TASK REQUIREMENTS –
Wherever a picture appears in the data below, omit it, and restate everything else word for word.

--- START ---

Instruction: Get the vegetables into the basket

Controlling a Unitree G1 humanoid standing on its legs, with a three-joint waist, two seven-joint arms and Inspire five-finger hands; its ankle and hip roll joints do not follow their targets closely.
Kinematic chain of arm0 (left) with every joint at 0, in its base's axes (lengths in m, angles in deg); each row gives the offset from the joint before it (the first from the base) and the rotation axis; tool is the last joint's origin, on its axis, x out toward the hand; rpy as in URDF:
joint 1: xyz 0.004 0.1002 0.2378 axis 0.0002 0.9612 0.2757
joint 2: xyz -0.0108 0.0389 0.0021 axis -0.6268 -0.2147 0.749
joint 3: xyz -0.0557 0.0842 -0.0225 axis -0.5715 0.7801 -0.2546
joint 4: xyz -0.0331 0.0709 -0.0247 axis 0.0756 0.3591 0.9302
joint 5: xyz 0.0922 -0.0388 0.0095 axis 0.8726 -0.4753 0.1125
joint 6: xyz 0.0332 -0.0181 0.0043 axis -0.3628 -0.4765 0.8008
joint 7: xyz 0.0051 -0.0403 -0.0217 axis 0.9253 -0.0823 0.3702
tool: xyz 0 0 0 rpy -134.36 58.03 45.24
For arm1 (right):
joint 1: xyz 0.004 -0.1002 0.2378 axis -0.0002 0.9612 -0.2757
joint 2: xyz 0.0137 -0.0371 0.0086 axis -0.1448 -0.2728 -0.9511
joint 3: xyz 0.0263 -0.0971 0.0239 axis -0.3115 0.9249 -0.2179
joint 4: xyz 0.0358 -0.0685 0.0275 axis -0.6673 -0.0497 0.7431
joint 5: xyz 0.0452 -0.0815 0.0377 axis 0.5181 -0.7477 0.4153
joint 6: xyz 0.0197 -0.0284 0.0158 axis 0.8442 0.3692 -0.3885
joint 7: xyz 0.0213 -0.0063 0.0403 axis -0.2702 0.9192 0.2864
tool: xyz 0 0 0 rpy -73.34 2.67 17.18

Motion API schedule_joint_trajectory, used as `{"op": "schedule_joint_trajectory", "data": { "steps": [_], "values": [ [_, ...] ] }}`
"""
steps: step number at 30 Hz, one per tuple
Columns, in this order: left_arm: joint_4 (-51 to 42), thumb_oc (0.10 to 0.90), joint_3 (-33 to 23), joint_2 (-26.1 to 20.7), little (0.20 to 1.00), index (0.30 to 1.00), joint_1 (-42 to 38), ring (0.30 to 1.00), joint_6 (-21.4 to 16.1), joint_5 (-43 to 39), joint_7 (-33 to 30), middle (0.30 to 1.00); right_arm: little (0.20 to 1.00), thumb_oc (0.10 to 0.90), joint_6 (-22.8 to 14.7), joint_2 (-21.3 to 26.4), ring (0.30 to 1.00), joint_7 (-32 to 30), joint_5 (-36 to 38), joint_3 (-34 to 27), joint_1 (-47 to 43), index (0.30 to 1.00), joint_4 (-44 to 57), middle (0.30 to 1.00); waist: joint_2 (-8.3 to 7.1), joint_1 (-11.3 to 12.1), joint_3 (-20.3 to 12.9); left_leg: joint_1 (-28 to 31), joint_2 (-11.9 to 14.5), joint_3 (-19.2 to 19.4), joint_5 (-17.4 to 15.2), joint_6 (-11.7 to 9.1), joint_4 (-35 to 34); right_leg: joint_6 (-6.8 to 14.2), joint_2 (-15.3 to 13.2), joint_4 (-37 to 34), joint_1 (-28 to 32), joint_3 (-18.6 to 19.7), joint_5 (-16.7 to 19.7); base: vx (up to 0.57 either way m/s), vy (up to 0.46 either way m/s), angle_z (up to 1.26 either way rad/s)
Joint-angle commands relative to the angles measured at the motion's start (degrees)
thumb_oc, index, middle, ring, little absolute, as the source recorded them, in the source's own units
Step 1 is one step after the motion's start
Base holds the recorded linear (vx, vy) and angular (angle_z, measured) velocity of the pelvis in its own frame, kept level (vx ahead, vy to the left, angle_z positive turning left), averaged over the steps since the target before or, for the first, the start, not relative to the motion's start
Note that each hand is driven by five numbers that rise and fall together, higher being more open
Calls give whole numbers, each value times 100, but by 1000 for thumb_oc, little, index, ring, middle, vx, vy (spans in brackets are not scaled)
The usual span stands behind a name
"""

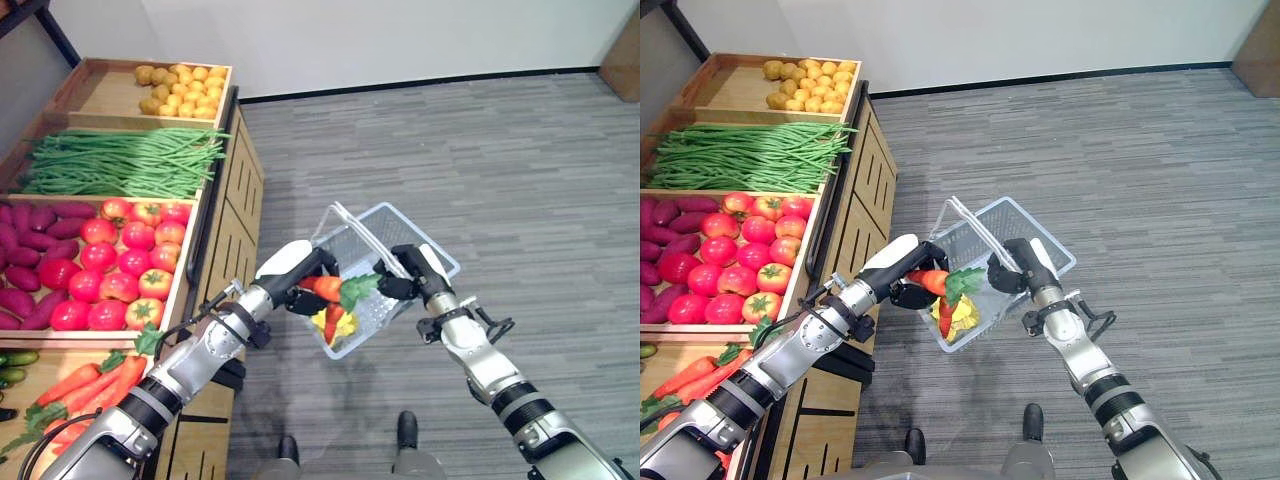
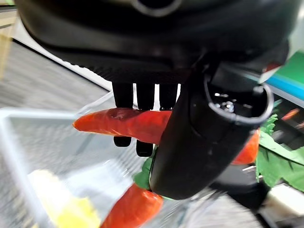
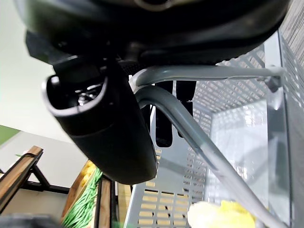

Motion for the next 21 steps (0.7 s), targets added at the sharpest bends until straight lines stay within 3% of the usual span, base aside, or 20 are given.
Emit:
{"op": "schedule_joint_trajectory", "data": {
  "steps": [1,11,12,14,21],
  "values": [
    [178,400,128,43,300,300,-694,300,-287,206,-435,300,300,400,-1022,-289,300,-71,543,-142,-647,300,1164,300,-281,-32,-666,-289,-50,-117,-11,62,4,421,-250,-1,413,-360,-554,0,0,0],
    [1391,400,154,533,300,300,-981,300,34,930,-980,300,300,400,-1123,-304,300,546,1197,562,-333,300,2240,300,-283,-234,-583,-305,8,63,15,36,4,418,-206,-1,253,-186,-509,-13,-3,-12],
    [1469,900,114,589,1000,1000,-1003,1000,106,1047,-1120,1000,300,400,-1108,-285,300,589,1182,659,-304,300,2318,300,-295,-250,-569,-311,17,73,23,36,4,413,-198,-1,241,-170,-507,-20,-21,-21],
    [1716,900,213,672,1000,1000,-1091,1000,284,1473,-1179,1000,300,400,-1065,-213,300,619,1134,742,-288,300,2333,300,-310,-272,-560,-315,38,91,28,29,4,412,-191,-1,222,-155,-505,-13,-23,-10],
    [1568,900,178,515,1000,1000,-948,1000,277,1788,-1082,1000,300,400,-953,-106,300,443,876,417,-28,300,1868,300,-293,-237,-614,-280,44,67,30,26,4,408,-181,-1,304,-201,-545,2,-2,1]
  ]
}}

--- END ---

SOLUTION TO THE PROBLEM –
Instruction: Get the vegetables into the basket

Controlling a Unitree G1 humanoid standing on its legs, with a three-joint waist, two seven-joint arms and Inspire five-finger hands; its ankle and hip roll joints do not follow their targets closely.
Kinematic chain of arm0 (left) with every joint at 0, in its base's axes (lengths in m, angles in deg); each row gives the offset from the joint before it (the first from the base) and the rotation axis; tool is the last joint's origin, on its axis, x out toward the hand; rpy as in URDF:
joint 1: xyz 0.004 0.1002 0.2378 axis 0.0002 0.9612 0.2757
joint 2: xyz -0.0108 0.0389 0.0021 axis -0.6268 -0.2147 0.749
joint 3: xyz -0.0557 0.0842 -0.0225 axis -0.5715 0.7801 -0.2546
joint 4: xyz -0.0331 0.0709 -0.0247 axis 0.0756 0.3591 0.9302
joint 5: xyz 0.0922 -0.0388 0.0095 axis 0.8726 -0.4753 0.1125
joint 6: xyz 0.0332 -0.0181 0.0043 axis -0.3628 -0.4765 0.8008
joint 7: xyz 0.0051 -0.0403 -0.0217 axis 0.9253 -0.0823 0.3702
tool: xyz 0 0 0 rpy -134.36 58.03 45.24
For arm1 (right):
joint 1: xyz 0.004 -0.1002 0.2378 axis -0.0002 0.9612 -0.2757
joint 2: xyz 0.0137 -0.0371 0.0086 axis -0.1448 -0.2728 -0.9511
joint 3: xyz 0.0263 -0.0971 0.0239 axis -0.3115 0.9249 -0.2179
joint 4: xyz 0.0358 -0.0685 0.0275 axis -0.6673 -0.0497 0.7431
joint 5: xyz 0.0452 -0.0815 0.0377 axis 0.5181 -0.7477 0.4153
joint 6: xyz 0.0197 -0.0284 0.0158 axis 0.8442 0.3692 -0.3885
joint 7: xyz 0.0213 -0.0063 0.0403 axis -0.2702 0.9192 0.2864
tool: xyz 0 0 0 rpy -73.34 2.67 17.18

Motion API schedule_joint_trajectory, used as `{"op": "schedule_joint_trajectory", "data": { "steps": [_], "values": [ [_, ...] ] }}`
"""
steps: step number at 30 Hz, one per tuple
Columns, in this order: left_arm: joint_4 (-51 to 42), thumb_oc (0.10 to 0.90), joint_3 (-33 to 23), joint_2 (-26.1 to 20.7), little (0.20 to 1.00), index (0.30 to 1.00), joint_1 (-42 to 38), ring (0.30 to 1.00), joint_6 (-21.4 to 16.1), joint_5 (-43 to 39), joint_7 (-33 to 30), middle (0.30 to 1.00); right_arm: little (0.20 to 1.00), thumb_oc (0.10 to 0.90), joint_6 (-22.8 to 14.7), joint_2 (-21.3 to 26.4), ring (0.30 to 1.00), joint_7 (-32 to 30), joint_5 (-36 to 38), joint_3 (-34 to 27), joint_1 (-47 to 43), index (0.30 to 1.00), joint_4 (-44 to 57), middle (0.30 to 1.00); waist: joint_2 (-8.3 to 7.1), joint_1 (-11.3 to 12.1), joint_3 (-20.3 to 12.9); left_leg: joint_1 (-28 to 31), joint_2 (-11.9 to 14.5), joint_3 (-19.2 to 19.4), joint_5 (-17.4 to 15.2), joint_6 (-11.7 to 9.1), joint_4 (-35 to 34); right_leg: joint_6 (-6.8 to 14.2), joint_2 (-15.3 to 13.2), joint_4 (-37 to 34), joint_1 (-28 to 32), joint_3 (-18.6 to 19.7), joint_5 (-16.7 to 19.7); base: vx (up to 0.57 either way m/s), vy (up to 0.46 either way m/s), angle_z (up to 1.26 either way rad/s)
Joint-angle commands relative to the angles measured at the motion's start (degrees)
thumb_oc, index, middle, ring, little absolute, as the source recorded them, in the source's own units
Step 1 is one step after the motion's start
Base holds the recorded linear (vx, vy) and angular (angle_z, measured) velocity of the pelvis in its own frame, kept level (vx ahead, vy to the left, angle_z positive turning left), averaged over the steps since the target before or, for the first, the start, not relative to the motion's start
Note that each hand is driven by five numbers that rise and fall together, higher being more open
Calls give whole numbers, each value times 100, but by 1000 for thumb_oc, little, index, ring, middle, vx, vy (spans in brackets are not scaled)
The usual span stands behind a name
"""


Motion for the next 21 steps (0.7 s), targets added at the sharpest bends until straight lines stay within 3% of the usual span, base aside, or 20 are given.
Emit:
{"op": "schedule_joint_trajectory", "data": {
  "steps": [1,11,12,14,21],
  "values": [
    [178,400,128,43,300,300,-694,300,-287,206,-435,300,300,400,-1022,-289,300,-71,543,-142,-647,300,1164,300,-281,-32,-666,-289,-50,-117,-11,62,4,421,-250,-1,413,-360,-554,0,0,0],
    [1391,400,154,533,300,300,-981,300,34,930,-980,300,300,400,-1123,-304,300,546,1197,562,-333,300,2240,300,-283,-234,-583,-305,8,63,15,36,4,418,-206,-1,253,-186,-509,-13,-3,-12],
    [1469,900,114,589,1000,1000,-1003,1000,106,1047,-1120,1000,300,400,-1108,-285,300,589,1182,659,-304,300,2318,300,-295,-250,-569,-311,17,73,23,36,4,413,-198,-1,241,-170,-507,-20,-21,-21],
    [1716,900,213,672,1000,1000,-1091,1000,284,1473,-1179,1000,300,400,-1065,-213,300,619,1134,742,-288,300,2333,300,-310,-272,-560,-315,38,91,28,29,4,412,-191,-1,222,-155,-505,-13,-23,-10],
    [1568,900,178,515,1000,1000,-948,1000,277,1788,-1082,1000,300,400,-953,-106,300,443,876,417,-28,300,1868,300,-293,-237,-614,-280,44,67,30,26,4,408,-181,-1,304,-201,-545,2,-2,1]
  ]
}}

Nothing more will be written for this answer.